# Experimental notebook for document structured knowledge extraction

This is the fourth iteration of the pipeline, the first one to be pushed in the repo, and thus the first official version. Version history will now be handled by git.


In [1]:
# Standard library
import os
import json
import time
import re
import hashlib
from pathlib import Path
import webbrowser
from typing import List
import csv

# Environment/config
from dotenv import load_dotenv

# Validation / data models
from pydantic import BaseModel

# LLM client
from google import genai

# RDF / graph libraries
import rdflib
from rdflib import Graph, Namespace, RDF, RDFS, Literal
from rdflib.compare import to_isomorphic
from rdflib.plugins.sparql import prepareQuery
from rdflib.plugins.parsers.notation3 import BadSyntax
from rdflib.namespace import SH

# Visualization and SHACL
from pyvis.network import Network
from pyshacl import validate

# Parsing helpers
import pyparsing
from pyexpat.errors import messages

import datetime


### Initialization


In [2]:
# Initialize client 
client = genai.Client()
gemini_model = "gemini-2.5-pro"

load_dotenv()
GEMINI_KEY = os.getenv("GEMINI_API_KEY")
if not GEMINI_KEY:
    raise RuntimeError("GEMINI_API_KEY not found. Add it to a .env file in the notebook root.")

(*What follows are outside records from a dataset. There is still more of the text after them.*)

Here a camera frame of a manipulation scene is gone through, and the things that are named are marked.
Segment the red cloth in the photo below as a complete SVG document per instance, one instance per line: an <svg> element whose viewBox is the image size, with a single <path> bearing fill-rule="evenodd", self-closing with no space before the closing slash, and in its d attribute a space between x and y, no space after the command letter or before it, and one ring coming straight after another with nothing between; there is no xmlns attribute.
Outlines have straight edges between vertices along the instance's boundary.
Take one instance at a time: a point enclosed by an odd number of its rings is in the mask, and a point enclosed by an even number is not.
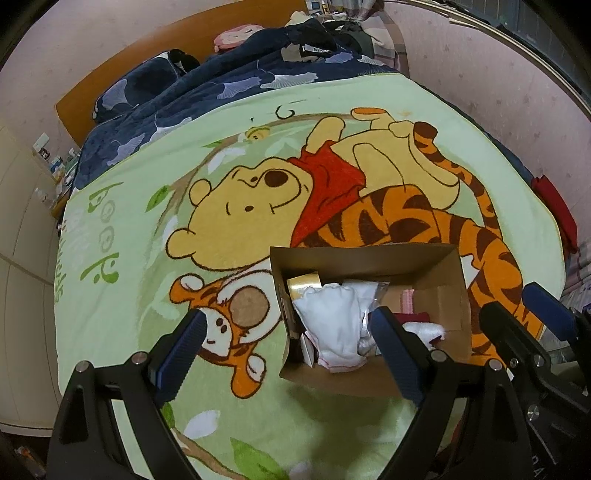
<svg viewBox="0 0 591 480"><path fill-rule="evenodd" d="M554 216L566 256L578 252L578 227L566 202L554 184L545 176L534 178L531 188Z"/></svg>

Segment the white plush dog toy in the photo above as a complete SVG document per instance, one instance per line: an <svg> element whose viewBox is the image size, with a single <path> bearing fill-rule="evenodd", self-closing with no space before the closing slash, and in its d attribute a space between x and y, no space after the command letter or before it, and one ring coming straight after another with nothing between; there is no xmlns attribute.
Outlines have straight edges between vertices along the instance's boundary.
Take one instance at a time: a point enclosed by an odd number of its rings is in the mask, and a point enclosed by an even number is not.
<svg viewBox="0 0 591 480"><path fill-rule="evenodd" d="M437 323L406 322L403 324L403 328L407 332L417 335L429 350L434 350L436 345L446 338L445 328Z"/></svg>

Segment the white cloth bundle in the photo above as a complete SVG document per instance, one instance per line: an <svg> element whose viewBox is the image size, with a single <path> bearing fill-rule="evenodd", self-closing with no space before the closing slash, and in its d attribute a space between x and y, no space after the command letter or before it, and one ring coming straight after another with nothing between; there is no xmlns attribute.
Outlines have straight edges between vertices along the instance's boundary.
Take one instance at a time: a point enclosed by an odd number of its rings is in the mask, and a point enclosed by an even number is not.
<svg viewBox="0 0 591 480"><path fill-rule="evenodd" d="M304 336L315 349L315 364L332 373L363 367L376 353L369 315L380 306L388 285L346 280L308 287L293 301Z"/></svg>

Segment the navy pillow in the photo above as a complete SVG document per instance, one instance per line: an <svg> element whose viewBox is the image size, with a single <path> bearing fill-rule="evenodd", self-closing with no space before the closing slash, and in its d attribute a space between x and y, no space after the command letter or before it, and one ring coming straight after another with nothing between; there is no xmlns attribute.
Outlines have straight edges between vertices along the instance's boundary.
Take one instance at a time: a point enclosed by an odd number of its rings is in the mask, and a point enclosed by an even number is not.
<svg viewBox="0 0 591 480"><path fill-rule="evenodd" d="M200 65L179 49L166 50L137 65L115 81L94 103L92 119L101 124L154 99Z"/></svg>

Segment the Winnie the Pooh green blanket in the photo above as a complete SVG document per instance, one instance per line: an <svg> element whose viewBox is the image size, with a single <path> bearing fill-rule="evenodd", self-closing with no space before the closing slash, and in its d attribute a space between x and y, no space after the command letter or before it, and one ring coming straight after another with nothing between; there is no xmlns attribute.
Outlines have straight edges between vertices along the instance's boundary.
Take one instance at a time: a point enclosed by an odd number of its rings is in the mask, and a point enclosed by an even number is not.
<svg viewBox="0 0 591 480"><path fill-rule="evenodd" d="M521 293L566 283L558 225L484 131L399 73L263 73L111 166L69 200L55 271L58 383L150 349L186 311L204 347L165 421L207 479L374 479L409 401L280 377L290 338L270 249L449 245L467 293L534 335Z"/></svg>

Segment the brown cardboard box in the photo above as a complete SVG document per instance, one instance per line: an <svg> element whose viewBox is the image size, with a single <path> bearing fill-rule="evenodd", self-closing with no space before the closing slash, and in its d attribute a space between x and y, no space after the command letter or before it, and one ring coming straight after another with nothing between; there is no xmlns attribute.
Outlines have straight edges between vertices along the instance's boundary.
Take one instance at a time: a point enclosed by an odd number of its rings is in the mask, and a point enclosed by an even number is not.
<svg viewBox="0 0 591 480"><path fill-rule="evenodd" d="M402 292L414 291L416 313L445 328L437 343L452 359L466 362L471 356L471 313L462 262L456 247L446 244L401 243L361 248L270 248L270 265L276 284L281 319L288 341L280 378L291 383L356 397L399 397L398 385L382 357L350 372L332 373L304 363L300 337L304 333L288 293L287 281L317 273L322 283L344 280L386 282L382 304L392 312L402 310Z"/></svg>

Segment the navy leaf pattern quilt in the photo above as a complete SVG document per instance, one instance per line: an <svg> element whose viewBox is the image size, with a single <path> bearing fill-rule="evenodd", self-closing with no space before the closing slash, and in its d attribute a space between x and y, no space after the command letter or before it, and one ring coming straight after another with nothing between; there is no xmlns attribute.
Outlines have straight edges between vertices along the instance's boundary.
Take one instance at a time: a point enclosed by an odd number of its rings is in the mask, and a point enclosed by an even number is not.
<svg viewBox="0 0 591 480"><path fill-rule="evenodd" d="M81 149L74 187L83 189L143 146L222 105L290 86L392 73L398 65L353 22L322 26L310 19L263 29L212 55L154 99L96 124Z"/></svg>

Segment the bedside clutter items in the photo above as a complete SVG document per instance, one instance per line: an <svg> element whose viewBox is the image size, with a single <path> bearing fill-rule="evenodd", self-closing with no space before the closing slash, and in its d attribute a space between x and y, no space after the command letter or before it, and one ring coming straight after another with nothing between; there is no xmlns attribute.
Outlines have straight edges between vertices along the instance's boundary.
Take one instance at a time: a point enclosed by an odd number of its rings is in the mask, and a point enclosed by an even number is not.
<svg viewBox="0 0 591 480"><path fill-rule="evenodd" d="M33 144L33 152L45 162L53 180L51 187L36 187L38 200L49 208L51 215L58 221L63 218L66 204L74 191L74 179L79 164L79 151L71 148L66 158L60 155L50 156L47 150L49 136L43 132Z"/></svg>

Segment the orange cartoon paper box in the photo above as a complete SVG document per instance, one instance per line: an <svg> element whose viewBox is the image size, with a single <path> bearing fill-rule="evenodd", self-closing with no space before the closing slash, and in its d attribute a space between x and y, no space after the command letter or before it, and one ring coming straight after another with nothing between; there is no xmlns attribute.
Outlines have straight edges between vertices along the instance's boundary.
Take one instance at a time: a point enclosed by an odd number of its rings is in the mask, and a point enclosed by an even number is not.
<svg viewBox="0 0 591 480"><path fill-rule="evenodd" d="M304 364L308 367L312 368L318 363L318 350L307 332L301 335L301 353L303 353Z"/></svg>

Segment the pink red small box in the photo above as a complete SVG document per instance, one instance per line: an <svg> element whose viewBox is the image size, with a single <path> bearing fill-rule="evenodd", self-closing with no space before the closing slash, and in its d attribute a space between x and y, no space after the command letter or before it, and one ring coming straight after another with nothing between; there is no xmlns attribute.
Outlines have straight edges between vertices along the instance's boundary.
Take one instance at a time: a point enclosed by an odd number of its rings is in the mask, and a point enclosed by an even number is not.
<svg viewBox="0 0 591 480"><path fill-rule="evenodd" d="M431 319L427 312L420 313L394 313L394 317L401 323L430 323Z"/></svg>

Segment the curtain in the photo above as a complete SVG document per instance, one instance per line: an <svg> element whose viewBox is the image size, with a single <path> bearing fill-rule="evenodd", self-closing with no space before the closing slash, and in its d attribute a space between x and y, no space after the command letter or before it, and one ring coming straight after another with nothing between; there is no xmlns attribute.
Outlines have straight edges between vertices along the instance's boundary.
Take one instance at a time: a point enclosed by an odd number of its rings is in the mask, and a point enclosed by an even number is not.
<svg viewBox="0 0 591 480"><path fill-rule="evenodd" d="M384 0L342 0L342 8L356 20L366 20L383 7Z"/></svg>

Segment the pink comb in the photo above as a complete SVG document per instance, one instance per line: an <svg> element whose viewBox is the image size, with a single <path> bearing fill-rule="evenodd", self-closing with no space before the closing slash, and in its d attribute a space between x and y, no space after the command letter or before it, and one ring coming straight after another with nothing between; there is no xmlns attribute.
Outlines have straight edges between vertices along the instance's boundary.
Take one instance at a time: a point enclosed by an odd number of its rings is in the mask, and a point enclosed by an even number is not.
<svg viewBox="0 0 591 480"><path fill-rule="evenodd" d="M405 289L401 293L401 311L403 314L414 313L414 294L415 290Z"/></svg>

# Which document we'll be testing
document_name = "student_housing"

Aux functions.

In [3]:
# Text generation in general
def call_gemini(content):
    response = client.models.generate_content(
        model = gemini_model,
        contents = content
        )

    return response.text

# Document understanding 
def call_gemini_pdf(content, file_name):    
    # Retrieve and encode the PDF byte
    file_path = Path(file_name)

    # Upload the PDF using the File API
    content_file = client.files.upload(file = file_path)

    response = client.models.generate_content(
        model = gemini_model,
        contents=[content_file, content]
        )

    return response.text

# JSON structured output
def call_gemini_json(content, schema):
    response = client.models.generate_content(
        model = gemini_model,
        contents=content,
        config={
            "response_mime_type": "application/json",
            "response_schema": schema
            }
        )

    return response.text

# Read txt file into a string (used for prompts)
def read_txt(path):
    with open(path, "r", encoding="utf-8") as f:
        return f.read()
    
# Read a JSON file and return it as string or raw JSON
def read_json(path, raw = False):
    with open(path, "r") as f:
        json_file = json.load(f)
    if (raw):
        return json_file
    # Else, convert JSON to string 
    return json.dumps(json_file, indent=2)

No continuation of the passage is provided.